**Work to be completed:** Copy every line from the material below that holds "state".

● ● ● ● ● ● ●

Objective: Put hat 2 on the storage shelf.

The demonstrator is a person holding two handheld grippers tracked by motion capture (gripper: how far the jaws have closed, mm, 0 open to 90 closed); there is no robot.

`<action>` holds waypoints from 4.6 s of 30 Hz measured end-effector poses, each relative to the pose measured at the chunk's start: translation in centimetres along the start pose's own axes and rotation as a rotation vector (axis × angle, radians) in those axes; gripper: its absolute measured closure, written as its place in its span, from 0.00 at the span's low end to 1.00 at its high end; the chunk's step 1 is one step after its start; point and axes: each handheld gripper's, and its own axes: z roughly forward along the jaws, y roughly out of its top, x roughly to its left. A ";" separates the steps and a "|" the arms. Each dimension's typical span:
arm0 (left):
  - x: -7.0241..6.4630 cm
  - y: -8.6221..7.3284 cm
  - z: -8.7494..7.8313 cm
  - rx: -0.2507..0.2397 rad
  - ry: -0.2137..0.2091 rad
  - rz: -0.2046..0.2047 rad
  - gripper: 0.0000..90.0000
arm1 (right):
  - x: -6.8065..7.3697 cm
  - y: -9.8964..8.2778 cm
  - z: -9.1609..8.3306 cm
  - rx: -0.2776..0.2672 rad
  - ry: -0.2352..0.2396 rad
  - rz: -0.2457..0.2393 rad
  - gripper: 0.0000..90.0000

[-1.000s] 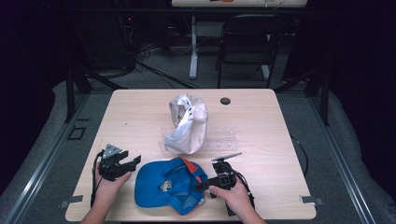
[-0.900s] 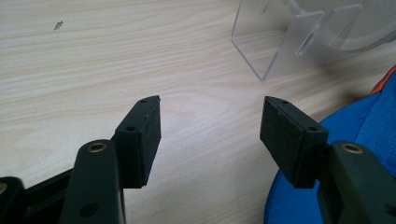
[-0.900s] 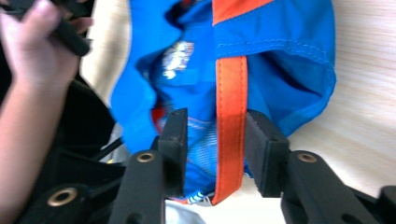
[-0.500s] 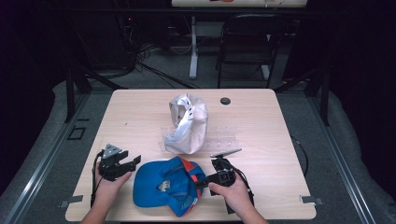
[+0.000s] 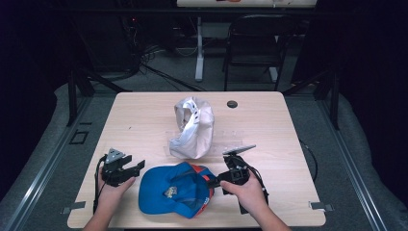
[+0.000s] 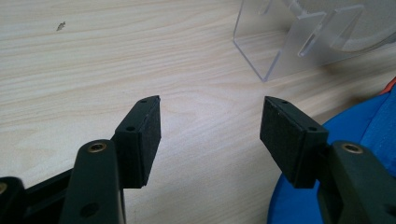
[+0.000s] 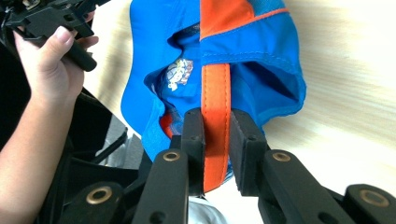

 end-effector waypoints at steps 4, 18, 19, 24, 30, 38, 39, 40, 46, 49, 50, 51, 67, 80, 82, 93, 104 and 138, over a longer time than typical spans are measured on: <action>0.0 0.0 0.0 0.001 0.000 0.000 0.43 | 0.5 0.4 -0.8 0.021 -0.036 0.000 0.86; 0.2 0.0 0.0 0.006 0.003 0.002 0.43 | 2.9 2.4 -4.8 0.061 -0.206 -0.014 0.86; 0.2 0.0 0.0 0.006 0.003 0.002 0.43 | 3.1 2.5 -5.1 0.054 -0.213 -0.012 0.86; 0.1 0.0 0.0 0.006 0.002 0.001 0.43 | 4.0 3.3 -6.4 0.070 -0.245 -0.009 0.86; 0.0 -0.1 0.1 0.006 0.001 0.002 0.43 | 5.9 4.4 -8.1 0.072 -0.299 -0.030 0.86; 0.0 0.0 0.0 0.014 -0.003 0.004 0.43 | 8.2 5.2 -10.1 0.070 -0.283 -0.013 0.86; 0.0 0.0 0.0 0.013 -0.003 0.004 0.43 | 8.5 5.3 -10.3 0.065 -0.283 -0.008 0.86; 0.0 0.0 0.0 0.014 -0.003 0.004 0.43 | 8.8 5.4 -10.6 0.058 -0.279 0.000 0.86; 0.0 0.0 0.0 0.012 -0.004 0.004 0.43 | 10.4 6.2 -12.3 0.056 -0.281 -0.002 0.87; 0.0 0.0 0.0 0.013 -0.004 0.004 0.43 | 11.1 6.4 -13.1 0.046 -0.293 0.003 0.86; 0.0 0.0 0.0 0.013 -0.004 0.004 0.43 | 11.3 6.5 -13.3 0.042 -0.300 0.004 0.87; 0.0 0.0 0.0 0.015 -0.005 0.007 0.43 | 11.5 6.6 -13.6 0.047 -0.301 0.001 0.87; 0.0 0.0 0.0 0.015 -0.006 0.005 0.43 | 11.1 8.4 -19.0 -0.019 -0.379 0.068 0.87; 0.0 -0.1 0.0 0.015 -0.001 0.003 0.43 | 7.7 9.5 -22.5 -0.136 -0.040 0.248 0.87; 0.0 -0.1 0.0 0.014 -0.003 0.006 0.43 | 7.2 9.6 -22.6 -0.154 0.026 0.260 0.86; 0.1 -0.1 0.0 0.012 0.002 0.003 0.43 | 4.8 10.4 -22.8 -0.263 0.238 0.304 0.87; 0.0 0.0 0.1 0.014 0.001 0.008 0.43 | 4.3 12.4 -24.4 -0.351 0.187 0.318 0.87; 0.2 -0.1 0.3 0.021 0.002 0.000 0.43 | 2.1 16.1 -20.4 -0.327 0.069 0.291 0.86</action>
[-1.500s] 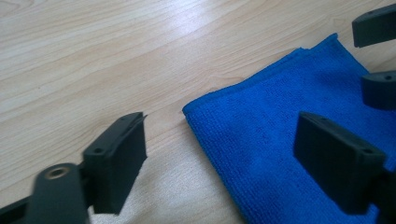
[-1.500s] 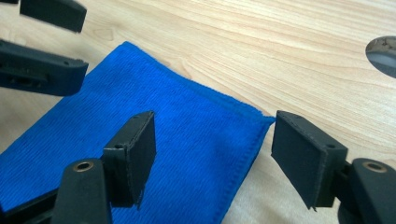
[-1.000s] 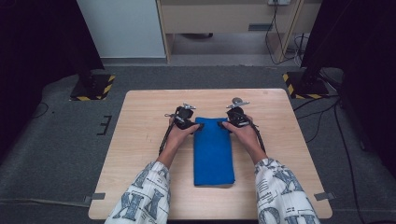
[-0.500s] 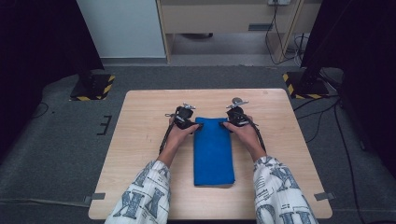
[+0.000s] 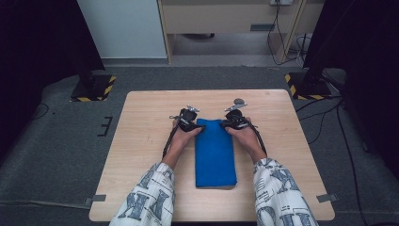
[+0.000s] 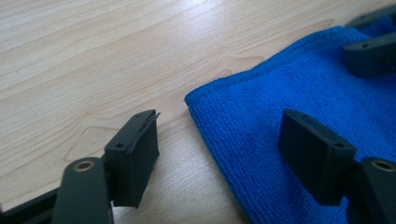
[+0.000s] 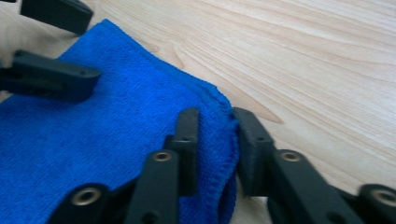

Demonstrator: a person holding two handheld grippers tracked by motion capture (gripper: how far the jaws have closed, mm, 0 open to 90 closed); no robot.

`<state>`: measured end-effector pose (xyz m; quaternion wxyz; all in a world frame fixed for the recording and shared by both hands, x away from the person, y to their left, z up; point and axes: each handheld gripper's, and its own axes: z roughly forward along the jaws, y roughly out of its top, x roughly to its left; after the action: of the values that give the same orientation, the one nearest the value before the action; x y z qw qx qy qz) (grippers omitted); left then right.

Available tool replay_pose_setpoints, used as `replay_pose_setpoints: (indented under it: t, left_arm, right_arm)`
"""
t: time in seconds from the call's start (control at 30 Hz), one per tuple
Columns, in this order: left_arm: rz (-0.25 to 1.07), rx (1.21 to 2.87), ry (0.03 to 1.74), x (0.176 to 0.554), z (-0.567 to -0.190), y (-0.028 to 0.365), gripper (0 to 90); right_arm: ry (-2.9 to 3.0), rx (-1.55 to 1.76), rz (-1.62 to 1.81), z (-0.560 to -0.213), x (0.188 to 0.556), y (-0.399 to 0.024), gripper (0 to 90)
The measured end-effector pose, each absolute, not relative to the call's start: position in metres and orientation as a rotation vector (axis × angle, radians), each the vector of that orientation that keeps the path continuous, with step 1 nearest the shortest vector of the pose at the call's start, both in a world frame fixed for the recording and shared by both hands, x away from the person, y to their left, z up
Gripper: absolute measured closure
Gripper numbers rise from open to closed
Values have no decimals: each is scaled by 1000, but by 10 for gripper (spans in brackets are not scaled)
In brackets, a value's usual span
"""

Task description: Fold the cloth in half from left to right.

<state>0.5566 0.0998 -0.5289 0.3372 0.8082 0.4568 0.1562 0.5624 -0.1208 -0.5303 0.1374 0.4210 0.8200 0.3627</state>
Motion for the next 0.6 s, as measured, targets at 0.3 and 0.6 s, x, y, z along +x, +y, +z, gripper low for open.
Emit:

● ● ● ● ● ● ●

**Response area:**
`<state>`: measured end-effector pose (xyz m; quaternion wxyz; all in a world frame fixed for the recording and shared by both hands, x away from the person, y to their left, z up; point and axes: each handheld gripper's, and its own axes: z roughly forward along the jaws, y roughly out of its top, x roughly to its left; after the action: of the values that give the same orientation, the one nearest the value before the action; x y z qw qx qy qz) (grippers omitted); left then right.
<state>0.5566 0.0998 -0.5289 0.3372 0.8082 0.4568 0.1562 0.5624 -0.1208 -0.5303 0.1374 0.4210 0.8200 0.3627</state>

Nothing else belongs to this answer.